Opis zdjęcia
..czyli kanionowych opowieści ciąg dalszy :) Pierwsi Europejczycy w okolice obecnego parku przybyli w drugiej połowie XIX wieku. W 1874 roku grupa rodzin założyła miasteczko Clifton, do którego rok później przybył osadnik Ebenezer Bryce wraz z rodziną. Wkrótce jednak przeprowadził się w górę rzeki, gdzie wybudował kilkukilometrowy kanał irygacyjny oraz drogę, która umożliwiała mu lepszy dostęp do drewna w okolicznych lasach i kończyła się na krawędzi kanionu. Lokalna ludność zaczęła nazywać ją kanionem Bryce'a. Mimo że Ebenezer Bryce wraz z rodziną przeprowadził się do Arizony w 1880 roku, to jednak ta nazwa przylgnęła do kanionu na dobre. W 1877 roku mieszkańcy opuścili Clifton, i założyli dwie nowe osady, Cannonville i Henrieville. Z kolei w 1891 roku założono pobliskie miasteczko Tropic (polecam PE)
ah piękne to.
wow
)))
Świetne, ciekawe kolory.
świetne foto,super opis
piękne miejsce ....
:)
też dobre - kwiatki na pierwszym planie odrobinę w lewo bym tylko dał
super
Andrzej-Ch -> tak apropos tej czerwieni, to chyba największą zasługę w tej materii mają same skały. Jak już podałem w opisie do pierwszej odsłony kaniony Bryce, indianie z plemienia Pajutów wyobrażali je sobie jako skamieniałem sylwetki "legendarnych ludzi" o pomalowanych na czerwono twarzach. Skały w kanionie zmieniają barwę zależnie od pory dnia. Kiedy zajechałem tam późnym popołudniem, miały kolor żółty, jakiś czas potem pomarańczowy a o zachodzie słońca czerwony jak na powyższym zdjęciu. To miejsce ma olbrzymi potencjał, jestem przekonany, że te same miejscówki w zależności od pory dnia, pory roku można pokazać na dziesiątki różnych sposobów. Marzy mi się zeby tam trafic zimą i sfotografować ośnieżone skały w blasku zachodzącego słońca.. to by dopiero było :)

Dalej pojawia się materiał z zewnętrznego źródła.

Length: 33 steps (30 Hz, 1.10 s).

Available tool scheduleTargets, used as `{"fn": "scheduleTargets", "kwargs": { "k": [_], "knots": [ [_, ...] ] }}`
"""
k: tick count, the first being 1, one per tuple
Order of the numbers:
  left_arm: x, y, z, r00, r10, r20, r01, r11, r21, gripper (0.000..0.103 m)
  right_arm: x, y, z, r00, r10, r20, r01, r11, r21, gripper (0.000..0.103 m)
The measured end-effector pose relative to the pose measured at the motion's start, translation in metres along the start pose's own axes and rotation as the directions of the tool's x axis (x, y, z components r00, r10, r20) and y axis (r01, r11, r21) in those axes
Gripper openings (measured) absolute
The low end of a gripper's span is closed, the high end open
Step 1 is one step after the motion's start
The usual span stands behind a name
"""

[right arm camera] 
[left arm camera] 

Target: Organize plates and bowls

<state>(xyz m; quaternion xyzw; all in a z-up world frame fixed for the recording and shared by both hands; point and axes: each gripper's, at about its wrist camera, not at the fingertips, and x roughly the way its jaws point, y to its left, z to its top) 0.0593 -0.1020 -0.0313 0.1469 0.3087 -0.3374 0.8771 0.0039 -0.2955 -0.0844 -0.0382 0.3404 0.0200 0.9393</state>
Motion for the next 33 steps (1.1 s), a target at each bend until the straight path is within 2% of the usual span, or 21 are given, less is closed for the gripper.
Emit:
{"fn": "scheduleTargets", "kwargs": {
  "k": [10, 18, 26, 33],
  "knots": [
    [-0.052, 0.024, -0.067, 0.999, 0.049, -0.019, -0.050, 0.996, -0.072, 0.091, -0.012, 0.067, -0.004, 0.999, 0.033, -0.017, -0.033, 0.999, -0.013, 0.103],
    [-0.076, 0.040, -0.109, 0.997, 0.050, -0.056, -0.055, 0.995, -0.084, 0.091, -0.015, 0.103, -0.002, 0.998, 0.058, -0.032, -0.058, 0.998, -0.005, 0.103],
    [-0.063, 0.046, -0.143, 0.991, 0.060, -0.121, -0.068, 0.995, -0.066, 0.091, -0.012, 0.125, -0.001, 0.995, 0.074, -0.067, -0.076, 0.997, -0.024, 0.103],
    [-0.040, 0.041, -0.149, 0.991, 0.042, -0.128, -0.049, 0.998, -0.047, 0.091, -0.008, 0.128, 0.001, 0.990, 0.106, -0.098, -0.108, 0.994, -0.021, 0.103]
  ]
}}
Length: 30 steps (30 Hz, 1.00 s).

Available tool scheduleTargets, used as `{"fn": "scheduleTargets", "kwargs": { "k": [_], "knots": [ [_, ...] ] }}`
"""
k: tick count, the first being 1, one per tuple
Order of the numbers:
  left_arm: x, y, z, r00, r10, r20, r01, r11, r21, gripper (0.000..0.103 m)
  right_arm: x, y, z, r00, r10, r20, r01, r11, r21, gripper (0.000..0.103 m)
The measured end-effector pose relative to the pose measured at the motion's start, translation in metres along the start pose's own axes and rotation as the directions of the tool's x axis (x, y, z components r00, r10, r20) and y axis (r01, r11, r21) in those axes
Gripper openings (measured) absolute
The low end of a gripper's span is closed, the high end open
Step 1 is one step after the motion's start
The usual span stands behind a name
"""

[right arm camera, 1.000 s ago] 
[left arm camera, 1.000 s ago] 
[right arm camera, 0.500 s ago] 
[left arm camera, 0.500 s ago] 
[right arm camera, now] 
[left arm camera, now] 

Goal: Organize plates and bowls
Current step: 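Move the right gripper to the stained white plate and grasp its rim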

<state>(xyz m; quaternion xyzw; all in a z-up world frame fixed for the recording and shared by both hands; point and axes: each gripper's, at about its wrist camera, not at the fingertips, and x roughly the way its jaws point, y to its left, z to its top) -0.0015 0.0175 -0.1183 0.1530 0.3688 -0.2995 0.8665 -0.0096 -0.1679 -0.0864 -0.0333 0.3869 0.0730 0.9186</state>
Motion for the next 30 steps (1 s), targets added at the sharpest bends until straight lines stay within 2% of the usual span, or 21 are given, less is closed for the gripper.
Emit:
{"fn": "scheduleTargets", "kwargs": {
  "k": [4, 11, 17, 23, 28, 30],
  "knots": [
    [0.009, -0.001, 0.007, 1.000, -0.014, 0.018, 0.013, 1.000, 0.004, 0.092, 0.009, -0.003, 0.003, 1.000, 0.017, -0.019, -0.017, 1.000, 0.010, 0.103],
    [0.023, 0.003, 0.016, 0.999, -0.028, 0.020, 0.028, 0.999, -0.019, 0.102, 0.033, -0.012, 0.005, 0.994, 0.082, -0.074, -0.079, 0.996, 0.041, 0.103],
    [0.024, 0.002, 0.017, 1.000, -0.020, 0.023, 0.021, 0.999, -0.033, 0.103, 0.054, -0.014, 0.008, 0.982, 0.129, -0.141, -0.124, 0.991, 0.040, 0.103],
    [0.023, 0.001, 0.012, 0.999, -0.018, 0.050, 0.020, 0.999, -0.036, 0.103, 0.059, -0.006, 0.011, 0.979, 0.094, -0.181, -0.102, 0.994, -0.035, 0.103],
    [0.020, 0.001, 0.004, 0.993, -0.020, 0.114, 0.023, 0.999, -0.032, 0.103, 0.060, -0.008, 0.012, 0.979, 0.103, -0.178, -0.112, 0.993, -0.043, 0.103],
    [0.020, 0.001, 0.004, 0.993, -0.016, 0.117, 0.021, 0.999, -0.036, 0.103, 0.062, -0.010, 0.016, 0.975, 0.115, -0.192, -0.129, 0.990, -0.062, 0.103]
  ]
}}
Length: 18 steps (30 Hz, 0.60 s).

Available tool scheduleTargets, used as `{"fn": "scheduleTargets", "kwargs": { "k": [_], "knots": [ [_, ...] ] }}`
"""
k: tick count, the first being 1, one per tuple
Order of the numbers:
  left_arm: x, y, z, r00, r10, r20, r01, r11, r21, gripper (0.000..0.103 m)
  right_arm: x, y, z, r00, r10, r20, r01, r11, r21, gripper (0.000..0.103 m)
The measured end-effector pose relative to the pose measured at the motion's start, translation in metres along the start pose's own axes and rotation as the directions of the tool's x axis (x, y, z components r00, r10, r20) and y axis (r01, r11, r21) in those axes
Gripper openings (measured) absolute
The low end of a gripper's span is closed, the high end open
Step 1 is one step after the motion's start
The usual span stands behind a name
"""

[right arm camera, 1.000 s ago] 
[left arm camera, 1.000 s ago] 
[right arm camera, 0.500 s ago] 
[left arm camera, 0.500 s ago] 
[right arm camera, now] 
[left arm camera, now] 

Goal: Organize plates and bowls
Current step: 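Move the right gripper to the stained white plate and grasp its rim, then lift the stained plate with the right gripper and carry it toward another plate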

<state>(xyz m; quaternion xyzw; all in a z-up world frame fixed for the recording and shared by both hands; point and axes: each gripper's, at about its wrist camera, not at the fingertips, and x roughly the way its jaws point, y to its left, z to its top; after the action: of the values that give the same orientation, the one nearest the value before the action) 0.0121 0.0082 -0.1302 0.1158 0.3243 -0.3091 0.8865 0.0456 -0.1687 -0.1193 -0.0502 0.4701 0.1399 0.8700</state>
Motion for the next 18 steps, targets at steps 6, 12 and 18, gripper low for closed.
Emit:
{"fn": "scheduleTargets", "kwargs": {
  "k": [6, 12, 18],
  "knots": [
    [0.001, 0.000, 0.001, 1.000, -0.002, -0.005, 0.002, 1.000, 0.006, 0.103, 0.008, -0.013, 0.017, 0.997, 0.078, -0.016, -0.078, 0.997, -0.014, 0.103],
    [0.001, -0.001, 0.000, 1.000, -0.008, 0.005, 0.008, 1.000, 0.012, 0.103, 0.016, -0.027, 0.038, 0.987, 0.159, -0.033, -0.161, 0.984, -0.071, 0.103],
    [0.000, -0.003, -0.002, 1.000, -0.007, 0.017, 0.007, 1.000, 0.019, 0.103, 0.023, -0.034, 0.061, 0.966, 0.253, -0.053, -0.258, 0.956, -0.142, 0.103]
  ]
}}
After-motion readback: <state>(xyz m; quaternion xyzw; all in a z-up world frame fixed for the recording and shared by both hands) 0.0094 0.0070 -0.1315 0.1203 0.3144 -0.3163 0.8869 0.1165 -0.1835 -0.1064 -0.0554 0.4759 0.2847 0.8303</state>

Chrisl -> o ile mnie pamięć nie myli to miejsce określane jest mianem Bryce Point. Nie bez powodu zwany jest też przez niektórych Amfiteatrem. Póżnym popołudniem odwiedziłem kilka miejscówek w kanionie ale szybko stało się dla mnie jasne że ta właśnie najlepiej "sprawdzi się" o zachadzie słońca. Co filtra to była filoetowa połówka, resztę zrobiła matka natura :)
robi wrażenie
jakoś nie mogę dojść z którego miejsca to zrobiłeś...a co do kolorów to był filtr jakiś?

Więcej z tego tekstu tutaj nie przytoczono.